**Records for this task:**

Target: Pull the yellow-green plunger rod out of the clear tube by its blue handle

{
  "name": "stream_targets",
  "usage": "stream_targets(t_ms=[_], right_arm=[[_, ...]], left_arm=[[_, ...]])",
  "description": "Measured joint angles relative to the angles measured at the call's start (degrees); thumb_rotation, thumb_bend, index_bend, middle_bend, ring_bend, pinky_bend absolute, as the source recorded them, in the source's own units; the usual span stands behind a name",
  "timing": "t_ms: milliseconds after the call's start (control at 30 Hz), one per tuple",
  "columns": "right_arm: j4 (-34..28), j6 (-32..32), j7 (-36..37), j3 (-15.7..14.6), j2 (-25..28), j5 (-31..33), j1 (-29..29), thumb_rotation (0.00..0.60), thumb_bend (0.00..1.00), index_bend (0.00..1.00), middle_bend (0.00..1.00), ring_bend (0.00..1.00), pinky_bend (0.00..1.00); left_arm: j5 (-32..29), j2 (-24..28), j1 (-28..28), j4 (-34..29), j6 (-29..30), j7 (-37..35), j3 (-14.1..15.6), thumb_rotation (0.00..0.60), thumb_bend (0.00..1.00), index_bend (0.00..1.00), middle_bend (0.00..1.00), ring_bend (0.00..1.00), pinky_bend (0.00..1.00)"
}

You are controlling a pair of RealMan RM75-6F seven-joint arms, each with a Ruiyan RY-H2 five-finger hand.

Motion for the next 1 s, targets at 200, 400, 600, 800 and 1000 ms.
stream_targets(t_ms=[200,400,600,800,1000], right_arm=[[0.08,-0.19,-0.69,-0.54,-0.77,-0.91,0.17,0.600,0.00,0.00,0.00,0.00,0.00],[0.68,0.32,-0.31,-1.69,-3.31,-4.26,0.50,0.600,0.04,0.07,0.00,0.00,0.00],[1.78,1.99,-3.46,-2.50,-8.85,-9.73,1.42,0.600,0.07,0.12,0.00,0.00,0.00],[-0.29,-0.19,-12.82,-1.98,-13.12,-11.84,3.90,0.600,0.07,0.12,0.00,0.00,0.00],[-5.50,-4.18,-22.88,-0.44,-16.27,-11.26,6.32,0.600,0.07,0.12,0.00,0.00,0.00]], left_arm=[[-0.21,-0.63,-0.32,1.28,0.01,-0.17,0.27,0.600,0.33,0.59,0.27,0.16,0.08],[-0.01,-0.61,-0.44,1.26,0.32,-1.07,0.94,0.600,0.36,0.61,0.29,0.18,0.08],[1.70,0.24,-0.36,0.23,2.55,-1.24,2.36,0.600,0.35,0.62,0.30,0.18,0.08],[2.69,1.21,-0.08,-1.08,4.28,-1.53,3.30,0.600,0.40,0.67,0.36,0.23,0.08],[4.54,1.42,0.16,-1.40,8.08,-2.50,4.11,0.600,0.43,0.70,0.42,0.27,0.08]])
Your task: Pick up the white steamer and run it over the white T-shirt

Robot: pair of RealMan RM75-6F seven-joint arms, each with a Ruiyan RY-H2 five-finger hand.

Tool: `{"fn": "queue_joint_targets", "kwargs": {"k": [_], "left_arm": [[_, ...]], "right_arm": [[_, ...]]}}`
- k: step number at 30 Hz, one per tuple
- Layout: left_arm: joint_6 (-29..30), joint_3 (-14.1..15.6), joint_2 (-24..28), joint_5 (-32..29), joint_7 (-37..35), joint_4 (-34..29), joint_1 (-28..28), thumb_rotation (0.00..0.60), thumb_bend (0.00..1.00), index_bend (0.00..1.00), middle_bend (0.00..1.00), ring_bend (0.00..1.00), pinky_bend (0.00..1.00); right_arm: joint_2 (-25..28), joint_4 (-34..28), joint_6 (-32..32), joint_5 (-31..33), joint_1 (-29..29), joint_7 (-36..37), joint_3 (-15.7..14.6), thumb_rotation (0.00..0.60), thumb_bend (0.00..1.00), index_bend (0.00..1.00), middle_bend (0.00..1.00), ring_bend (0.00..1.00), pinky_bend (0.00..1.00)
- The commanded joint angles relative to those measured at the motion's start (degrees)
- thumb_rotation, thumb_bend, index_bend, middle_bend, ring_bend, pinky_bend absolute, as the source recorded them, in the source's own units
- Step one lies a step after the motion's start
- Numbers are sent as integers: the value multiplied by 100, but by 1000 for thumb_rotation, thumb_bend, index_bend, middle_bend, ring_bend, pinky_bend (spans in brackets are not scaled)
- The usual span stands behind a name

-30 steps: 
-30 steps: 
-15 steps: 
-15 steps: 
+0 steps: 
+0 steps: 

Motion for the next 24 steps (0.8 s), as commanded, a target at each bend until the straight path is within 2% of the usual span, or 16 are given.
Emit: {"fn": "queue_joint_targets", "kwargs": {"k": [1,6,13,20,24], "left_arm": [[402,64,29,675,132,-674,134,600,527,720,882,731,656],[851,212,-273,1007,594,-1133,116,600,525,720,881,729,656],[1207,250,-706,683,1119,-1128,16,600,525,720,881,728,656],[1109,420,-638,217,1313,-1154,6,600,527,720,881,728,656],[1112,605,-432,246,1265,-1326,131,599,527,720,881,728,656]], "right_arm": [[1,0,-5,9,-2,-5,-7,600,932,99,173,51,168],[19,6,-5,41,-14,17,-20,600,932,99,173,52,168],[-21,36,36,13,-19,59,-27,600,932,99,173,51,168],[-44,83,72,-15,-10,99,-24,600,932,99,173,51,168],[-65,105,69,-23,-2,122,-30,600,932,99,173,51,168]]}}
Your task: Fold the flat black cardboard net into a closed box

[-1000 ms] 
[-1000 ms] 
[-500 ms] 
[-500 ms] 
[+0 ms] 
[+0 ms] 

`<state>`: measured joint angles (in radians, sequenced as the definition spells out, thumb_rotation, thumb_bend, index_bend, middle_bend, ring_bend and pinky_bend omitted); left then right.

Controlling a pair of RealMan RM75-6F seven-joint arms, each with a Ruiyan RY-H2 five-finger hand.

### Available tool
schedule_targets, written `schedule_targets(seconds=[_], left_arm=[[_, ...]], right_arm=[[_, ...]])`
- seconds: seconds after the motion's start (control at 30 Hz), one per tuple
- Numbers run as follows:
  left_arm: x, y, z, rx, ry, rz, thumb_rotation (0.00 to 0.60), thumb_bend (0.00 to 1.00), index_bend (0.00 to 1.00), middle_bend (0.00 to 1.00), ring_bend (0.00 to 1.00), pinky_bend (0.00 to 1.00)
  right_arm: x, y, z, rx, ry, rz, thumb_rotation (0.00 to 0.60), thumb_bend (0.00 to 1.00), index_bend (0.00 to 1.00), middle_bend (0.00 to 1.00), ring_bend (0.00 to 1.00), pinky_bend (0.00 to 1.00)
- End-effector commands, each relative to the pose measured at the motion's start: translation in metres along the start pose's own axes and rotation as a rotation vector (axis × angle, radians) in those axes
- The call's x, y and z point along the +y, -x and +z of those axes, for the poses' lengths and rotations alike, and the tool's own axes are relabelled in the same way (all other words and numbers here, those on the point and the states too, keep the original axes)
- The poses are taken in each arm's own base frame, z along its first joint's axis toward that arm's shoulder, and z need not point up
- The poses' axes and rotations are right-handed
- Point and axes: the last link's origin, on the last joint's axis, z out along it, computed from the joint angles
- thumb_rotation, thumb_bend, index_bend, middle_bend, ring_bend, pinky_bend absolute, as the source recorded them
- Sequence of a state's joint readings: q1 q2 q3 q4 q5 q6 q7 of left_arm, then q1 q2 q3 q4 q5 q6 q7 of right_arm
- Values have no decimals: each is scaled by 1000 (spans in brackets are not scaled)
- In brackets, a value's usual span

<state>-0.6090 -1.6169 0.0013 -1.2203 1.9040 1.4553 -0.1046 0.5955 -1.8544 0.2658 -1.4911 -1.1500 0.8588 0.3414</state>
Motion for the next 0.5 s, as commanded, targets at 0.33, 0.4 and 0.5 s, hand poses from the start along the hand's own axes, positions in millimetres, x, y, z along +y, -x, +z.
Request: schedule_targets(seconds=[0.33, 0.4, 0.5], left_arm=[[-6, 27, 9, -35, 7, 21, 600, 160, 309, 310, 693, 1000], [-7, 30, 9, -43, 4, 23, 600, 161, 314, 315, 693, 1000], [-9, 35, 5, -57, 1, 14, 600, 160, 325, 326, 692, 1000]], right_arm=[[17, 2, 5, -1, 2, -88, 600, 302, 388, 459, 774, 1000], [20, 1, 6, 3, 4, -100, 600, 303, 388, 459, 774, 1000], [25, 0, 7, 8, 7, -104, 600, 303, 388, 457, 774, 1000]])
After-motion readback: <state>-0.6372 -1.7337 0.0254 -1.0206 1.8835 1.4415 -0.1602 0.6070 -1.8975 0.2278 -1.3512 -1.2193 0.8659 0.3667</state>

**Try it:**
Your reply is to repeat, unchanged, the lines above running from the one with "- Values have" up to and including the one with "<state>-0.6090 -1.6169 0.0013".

**Written response:**
- Values have no decimals: each is scaled by 1000 (spans in brackets are not scaled)
- In brackets, a value's usual span

<state>-0.6090 -1.6169 0.0013 -1.2203 1.9040 1.4553 -0.1046 0.5955 -1.8544 0.2658 -1.4911 -1.1500 0.8588 0.3414</state>

As written, the answer is complete.